The Second Wall (D-Day)

The dedication of students to delay, decry, disrupt, demand, disengage, dick-around and deliberately dissemble draws on a deep deposit of determination.

My drive and desire to debate, describe, direct, dissuade, distract, differentiate and dangle inducements is definitely dangerously diminished.

Deriously.

Is that enough with the Ds?

Mos def. (Just stop.)

The Second Wall: I’ve hit it. You might be wondering what The First Wall was. That’s a fair question. I wrote about The First Wall here back in November. I was curious, so I reread it. As it turns out, these two walls are remarkably similar. But The Second Wall has an added feature: Six months’ degradation of teachers’ mental and emotional states.

We’ve become weaker.

But what happens to the students? They are energized by this. Almost organized. I am convinced that there is a direct, yet undetected, transference of energy from us to them. And it goes on like this for quite some time yet. In a month from now we’ll be dressing even worse, looking all sallow, talking to ourselves, and just trying to keep from going to graduate school again or drinking ourselves into a coma. It’s about survival in April and May. Make no mistake.

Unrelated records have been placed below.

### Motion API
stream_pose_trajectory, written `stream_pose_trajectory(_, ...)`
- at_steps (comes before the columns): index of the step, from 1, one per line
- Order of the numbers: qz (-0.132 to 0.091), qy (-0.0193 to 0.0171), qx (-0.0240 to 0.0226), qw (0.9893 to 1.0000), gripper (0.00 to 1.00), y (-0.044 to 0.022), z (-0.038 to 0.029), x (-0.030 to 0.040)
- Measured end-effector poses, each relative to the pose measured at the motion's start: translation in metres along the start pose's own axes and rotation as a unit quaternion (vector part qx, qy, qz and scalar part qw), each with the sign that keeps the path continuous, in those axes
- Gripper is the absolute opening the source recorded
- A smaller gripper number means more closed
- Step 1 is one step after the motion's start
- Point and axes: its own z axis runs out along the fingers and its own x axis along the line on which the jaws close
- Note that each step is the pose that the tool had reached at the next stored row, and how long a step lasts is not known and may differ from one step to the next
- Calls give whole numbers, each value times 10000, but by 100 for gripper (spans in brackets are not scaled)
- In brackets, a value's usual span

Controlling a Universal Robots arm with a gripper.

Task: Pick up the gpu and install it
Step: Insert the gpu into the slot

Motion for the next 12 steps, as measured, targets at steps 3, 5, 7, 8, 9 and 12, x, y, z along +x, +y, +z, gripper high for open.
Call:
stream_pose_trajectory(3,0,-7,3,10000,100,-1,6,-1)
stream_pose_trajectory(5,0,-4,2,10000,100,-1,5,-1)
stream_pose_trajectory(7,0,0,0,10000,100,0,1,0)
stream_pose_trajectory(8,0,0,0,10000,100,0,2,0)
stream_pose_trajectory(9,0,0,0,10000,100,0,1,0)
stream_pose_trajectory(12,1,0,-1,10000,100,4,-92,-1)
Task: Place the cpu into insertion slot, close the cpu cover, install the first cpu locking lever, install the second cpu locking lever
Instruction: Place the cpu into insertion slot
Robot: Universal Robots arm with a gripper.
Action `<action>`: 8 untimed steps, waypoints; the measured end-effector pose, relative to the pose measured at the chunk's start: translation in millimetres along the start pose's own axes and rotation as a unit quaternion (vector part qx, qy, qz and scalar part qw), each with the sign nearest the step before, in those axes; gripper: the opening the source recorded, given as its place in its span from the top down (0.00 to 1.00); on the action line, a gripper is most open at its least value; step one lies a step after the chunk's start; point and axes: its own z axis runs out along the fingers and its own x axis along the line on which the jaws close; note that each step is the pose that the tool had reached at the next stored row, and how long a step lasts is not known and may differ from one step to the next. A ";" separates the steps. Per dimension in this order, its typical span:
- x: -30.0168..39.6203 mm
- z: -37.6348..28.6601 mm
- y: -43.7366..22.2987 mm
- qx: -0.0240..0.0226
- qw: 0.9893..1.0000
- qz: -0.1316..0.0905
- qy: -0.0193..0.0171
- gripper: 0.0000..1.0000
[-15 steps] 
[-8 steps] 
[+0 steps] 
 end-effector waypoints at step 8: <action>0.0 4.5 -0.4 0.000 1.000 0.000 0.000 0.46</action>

You can tell me that “We’re more than halfway through” or “Spring is right around the corner” and crap like that until I punch you in the stomach. But the bottom line is that, depending on where you are, we’ve got 3 or 4 more months of this. And it’s not going to get better until the last few weeks when nobody gives a shit and it all just falls apart. This is truly an awesome time, but still far away.

Man up. Stay loose. Don’t forget the coffee and beer.

Mr. Teachbad

Addendum: Thanks so much to everybody for the birthday wishes on facebook. I really don’t know what to say. You da best.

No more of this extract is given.